Ira Longini
Department of Biostatistics, University of Florida
Abstract. We are facing a global assault of emerging infectious disease threats. Some recent examples are Ebola, Zika, Covid-19, Lassa fever and monkeypox. When these threats emerge, there is an urgent need to evaluate the effectiveness of candidate vaccines as they are rolled out; first as experimental products with unknown effectiveness, and later in terms of optimal deployment for disease control. In this presentation, we develop a series of designs and estimating equations for the evaluation of the direct effectiveness (i.e., efficacy) and the indirect (i.e., herd) protection of these vaccine candidates. We develop a model formulation to estimate the direct, indirect, total, and overall vaccine effects combining data from trials with two types of study designs: individual-randomization within cluster and cluster-randomization, based on a Cox proportional hazards model, where the hazard of infection depends on bothvaccine status of the individual as well as the vaccine status of the other individuals in the same cluster. The estimating equations are derived as the partial likelihood score function for the marginal proportional hazards model. Then the estimators for the vaccine effectiveness estimators are derived as functions of the estimated parameters from the proportional hazards model.

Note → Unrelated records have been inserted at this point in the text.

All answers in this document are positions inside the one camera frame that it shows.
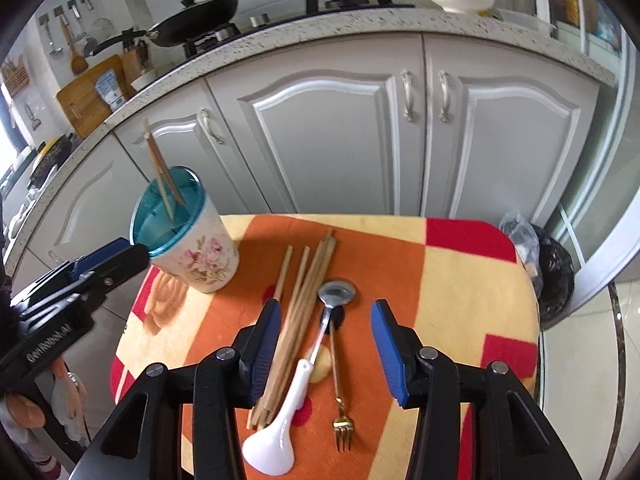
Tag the gold fork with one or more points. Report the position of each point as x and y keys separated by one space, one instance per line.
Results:
x=342 y=422

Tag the black trash bag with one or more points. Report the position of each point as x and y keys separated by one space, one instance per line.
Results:
x=555 y=270

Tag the metal spoon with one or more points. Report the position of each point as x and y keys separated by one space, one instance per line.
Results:
x=337 y=292

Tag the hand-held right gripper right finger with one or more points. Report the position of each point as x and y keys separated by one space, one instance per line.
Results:
x=387 y=355

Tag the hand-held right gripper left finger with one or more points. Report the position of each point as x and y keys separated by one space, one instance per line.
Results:
x=270 y=350

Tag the speckled stone countertop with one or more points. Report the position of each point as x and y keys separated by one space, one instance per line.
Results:
x=350 y=22

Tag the pile of wooden chopsticks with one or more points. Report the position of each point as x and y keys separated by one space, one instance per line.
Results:
x=300 y=320

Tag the black yellow pot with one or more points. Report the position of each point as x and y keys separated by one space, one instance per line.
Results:
x=50 y=152

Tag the orange yellow red blanket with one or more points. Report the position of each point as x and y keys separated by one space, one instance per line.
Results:
x=450 y=300

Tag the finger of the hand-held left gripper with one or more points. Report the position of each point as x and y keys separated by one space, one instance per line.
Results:
x=100 y=257
x=130 y=260

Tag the wooden knife block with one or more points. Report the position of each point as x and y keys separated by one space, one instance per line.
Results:
x=137 y=55

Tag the white blue packet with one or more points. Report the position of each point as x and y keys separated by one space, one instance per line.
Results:
x=110 y=90

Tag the white ceramic spoon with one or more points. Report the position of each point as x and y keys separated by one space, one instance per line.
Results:
x=270 y=447

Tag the floral utensil cup teal insert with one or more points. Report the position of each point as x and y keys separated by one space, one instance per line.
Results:
x=200 y=255

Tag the grey cabinet door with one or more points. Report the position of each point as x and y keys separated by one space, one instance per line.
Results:
x=190 y=160
x=325 y=135
x=515 y=145
x=85 y=205

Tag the grey plastic bag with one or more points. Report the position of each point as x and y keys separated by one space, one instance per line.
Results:
x=517 y=235

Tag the black frying pan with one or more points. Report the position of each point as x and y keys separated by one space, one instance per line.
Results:
x=200 y=17

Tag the wooden chopstick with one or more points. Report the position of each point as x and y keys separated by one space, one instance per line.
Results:
x=167 y=174
x=157 y=170

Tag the bamboo wall holder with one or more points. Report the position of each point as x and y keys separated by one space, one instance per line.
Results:
x=14 y=77

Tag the wooden cutting board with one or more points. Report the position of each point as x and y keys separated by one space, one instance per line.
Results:
x=82 y=97

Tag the wall hook rack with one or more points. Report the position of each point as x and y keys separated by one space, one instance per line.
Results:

We illustrate the use of the proposed model and assess the potential efficiency gain from combining data from multiple trials, compared to using data from each individual trial alone, through two simulation studies, one of which is designed based on a cholera vaccine trial previously carried out in Matlab, Bangladesh. We provide these estimators over a seamless adaptive design for an overall platform vaccine trial. We give further examples of this approach from a past ring vaccine trial for Ebola in Guinea and ongoing vaccine trials for COVID 19.
Speaker: Ira Longini
The seminar will be held on Thursday 25 May 2023 at 15:30 at the
Department of Economics and Management of the University of Trento
(Room 3E, third floor).
The seminar will be held in English.